◆ DIRECTIONS FOR THIS TASK ◆
Begin with the line that holds "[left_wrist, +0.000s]" and repeat each line after it exactly, ending with the last line of the listing.

◆ DATA EXCERPT ◆
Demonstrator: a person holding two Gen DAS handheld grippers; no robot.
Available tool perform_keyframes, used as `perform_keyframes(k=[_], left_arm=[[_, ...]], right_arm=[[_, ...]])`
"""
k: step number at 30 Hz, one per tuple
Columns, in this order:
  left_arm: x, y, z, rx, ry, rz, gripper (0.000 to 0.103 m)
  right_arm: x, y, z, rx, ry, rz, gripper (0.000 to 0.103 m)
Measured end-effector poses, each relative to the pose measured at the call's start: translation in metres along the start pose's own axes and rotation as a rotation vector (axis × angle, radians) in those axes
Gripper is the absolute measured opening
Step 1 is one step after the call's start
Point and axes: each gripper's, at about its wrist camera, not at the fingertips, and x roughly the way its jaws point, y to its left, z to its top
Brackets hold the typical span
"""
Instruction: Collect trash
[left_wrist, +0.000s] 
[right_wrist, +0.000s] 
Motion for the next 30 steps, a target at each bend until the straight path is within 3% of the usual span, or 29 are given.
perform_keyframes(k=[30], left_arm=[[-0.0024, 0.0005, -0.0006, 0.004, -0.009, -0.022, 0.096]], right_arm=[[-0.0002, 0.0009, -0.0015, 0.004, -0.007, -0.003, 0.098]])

◆ SOLUTION FOR THIS PROBLEM ◆
[left_wrist, +0.000s] 
[right_wrist, +0.000s] 
Motion for the next 30 steps, a target at each bend until the straight path is within 3% of the usual span, or 29 are given.
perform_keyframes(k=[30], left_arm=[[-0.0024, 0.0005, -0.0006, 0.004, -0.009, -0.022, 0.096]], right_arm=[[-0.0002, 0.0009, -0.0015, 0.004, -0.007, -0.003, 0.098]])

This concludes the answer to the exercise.